If there’s one thing Beyoncé and her team are known for, though, it’s impeccable organization. While we don’t know which plant she used to produce her records (although, since they’re shipping from Eastern Michigan, one of the three Detroit-area plants is a likely bet), a reasonable guess would be that they had test pressings approved not far after the time when Cowboy Carter was announced during the Super Bowl, back in early February. 

That means that folks who are well outside the Columbia Records/Parkwood Entertainment inner circle heard Cowboy Carter a month or more before the rest of us. Given the secrecy around the album, I asked D’Eugenio if that created a risk of the album leaking early.
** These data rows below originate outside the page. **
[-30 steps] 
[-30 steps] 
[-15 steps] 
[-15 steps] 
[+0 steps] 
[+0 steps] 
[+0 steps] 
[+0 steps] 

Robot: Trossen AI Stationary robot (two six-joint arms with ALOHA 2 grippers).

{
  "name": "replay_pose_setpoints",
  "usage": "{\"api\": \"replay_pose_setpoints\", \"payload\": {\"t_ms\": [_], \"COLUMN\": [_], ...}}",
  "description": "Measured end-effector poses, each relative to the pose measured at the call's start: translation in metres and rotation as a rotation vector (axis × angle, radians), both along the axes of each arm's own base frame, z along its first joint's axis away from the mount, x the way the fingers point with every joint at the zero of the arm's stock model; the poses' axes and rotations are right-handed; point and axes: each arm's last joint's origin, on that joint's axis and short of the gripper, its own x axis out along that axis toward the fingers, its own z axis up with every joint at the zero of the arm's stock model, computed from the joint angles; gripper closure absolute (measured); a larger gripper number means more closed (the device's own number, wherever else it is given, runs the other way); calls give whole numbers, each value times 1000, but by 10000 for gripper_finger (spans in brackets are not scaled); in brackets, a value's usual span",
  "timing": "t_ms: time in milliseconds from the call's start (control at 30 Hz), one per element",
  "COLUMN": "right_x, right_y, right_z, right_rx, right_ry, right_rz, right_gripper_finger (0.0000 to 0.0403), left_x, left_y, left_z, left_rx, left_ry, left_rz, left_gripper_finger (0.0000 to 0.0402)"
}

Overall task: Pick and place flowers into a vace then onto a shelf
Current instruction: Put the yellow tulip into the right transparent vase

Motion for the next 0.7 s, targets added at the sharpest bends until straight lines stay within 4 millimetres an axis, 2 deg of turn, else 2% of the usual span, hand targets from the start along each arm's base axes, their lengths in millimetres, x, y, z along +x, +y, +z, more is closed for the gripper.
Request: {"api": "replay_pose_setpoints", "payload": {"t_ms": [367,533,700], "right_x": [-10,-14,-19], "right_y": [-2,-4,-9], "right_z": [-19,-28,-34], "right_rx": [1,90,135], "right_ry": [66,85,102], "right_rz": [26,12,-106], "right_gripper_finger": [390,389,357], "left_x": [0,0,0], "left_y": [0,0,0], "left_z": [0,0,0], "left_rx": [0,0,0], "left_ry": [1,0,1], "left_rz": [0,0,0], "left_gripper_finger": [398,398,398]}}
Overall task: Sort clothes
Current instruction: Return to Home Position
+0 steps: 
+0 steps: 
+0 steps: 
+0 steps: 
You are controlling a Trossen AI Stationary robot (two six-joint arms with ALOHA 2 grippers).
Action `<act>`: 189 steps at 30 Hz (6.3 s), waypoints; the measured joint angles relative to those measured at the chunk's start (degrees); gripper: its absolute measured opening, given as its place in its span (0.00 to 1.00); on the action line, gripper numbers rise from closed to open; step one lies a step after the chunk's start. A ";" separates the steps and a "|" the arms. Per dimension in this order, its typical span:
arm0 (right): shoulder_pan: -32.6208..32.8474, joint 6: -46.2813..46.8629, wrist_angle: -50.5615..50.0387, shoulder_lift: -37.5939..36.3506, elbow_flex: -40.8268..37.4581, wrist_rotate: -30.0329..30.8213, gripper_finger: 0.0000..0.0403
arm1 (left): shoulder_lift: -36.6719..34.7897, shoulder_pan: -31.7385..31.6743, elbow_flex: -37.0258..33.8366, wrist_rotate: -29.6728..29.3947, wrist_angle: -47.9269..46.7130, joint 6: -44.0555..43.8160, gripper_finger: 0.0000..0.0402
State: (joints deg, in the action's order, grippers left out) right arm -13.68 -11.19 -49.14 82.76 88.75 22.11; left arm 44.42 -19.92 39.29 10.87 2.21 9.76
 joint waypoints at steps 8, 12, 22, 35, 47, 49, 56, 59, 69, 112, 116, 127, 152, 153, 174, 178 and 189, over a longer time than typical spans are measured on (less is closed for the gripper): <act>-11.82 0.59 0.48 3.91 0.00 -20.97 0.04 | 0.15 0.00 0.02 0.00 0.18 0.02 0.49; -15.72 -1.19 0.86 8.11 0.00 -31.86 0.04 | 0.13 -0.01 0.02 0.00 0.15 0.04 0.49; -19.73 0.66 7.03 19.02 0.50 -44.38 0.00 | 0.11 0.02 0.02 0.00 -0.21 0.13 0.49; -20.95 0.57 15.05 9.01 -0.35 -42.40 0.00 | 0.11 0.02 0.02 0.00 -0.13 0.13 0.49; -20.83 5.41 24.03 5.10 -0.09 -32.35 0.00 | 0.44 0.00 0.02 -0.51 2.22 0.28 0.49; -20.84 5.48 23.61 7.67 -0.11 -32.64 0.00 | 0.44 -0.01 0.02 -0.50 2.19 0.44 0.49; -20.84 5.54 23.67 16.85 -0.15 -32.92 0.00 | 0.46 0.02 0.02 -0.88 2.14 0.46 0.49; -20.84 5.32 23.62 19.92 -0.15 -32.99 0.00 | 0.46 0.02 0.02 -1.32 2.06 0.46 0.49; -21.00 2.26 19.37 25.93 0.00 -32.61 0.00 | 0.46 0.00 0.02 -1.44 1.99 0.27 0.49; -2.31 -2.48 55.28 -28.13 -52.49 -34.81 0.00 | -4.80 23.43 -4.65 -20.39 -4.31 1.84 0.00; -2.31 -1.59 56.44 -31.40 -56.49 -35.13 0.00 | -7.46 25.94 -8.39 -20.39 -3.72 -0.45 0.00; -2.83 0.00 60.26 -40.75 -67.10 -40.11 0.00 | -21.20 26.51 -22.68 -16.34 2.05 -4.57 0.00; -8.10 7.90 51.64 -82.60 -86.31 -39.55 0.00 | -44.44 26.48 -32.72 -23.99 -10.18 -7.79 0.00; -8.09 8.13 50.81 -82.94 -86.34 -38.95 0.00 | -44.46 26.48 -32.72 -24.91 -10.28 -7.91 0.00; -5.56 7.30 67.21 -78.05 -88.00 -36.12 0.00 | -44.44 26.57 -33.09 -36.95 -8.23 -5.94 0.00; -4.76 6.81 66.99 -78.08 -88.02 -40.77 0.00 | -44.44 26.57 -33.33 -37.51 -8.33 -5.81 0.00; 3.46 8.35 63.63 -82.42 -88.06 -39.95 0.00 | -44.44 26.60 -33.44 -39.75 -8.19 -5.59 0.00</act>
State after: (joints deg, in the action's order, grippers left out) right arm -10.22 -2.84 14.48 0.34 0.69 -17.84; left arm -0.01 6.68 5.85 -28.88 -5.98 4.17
Could a record plant employee grab a copy off the line, rip a digital version, and upload it to the internet? She said that while it’s likely everyone involved signed some form of a nondisclosure agreement, leaks weren’t a common issue. “In the time I’ve been in this industry, I’ve heard of one leaked release that the person got fired over at a pressing plant overseas,” she said. If the record’s label sticker doesn’t say Cowboy Carter or feature a photo of Beyoncé, employees might not even know what record they’re pressing. And, more importantly, manufacturing vinyl records isn’t exactly a lucrative line of work. Most who work in the record biz, she explained, do so out of a love of music—which means that the one-way ticket out of the business is a pretty serious deterrent. 

“It’s a repetitive job to shrink -wrap all day, or even to press records all day, where you’re looking at the same thing day in and day out,” D’Eugenio explained. “But if it’s for an artist you love, it really is exciting and special to be able to see it later, hear the artist talk about it, and be like, ‘Well, I had a hand in it.’ That piece of it is really exciting.”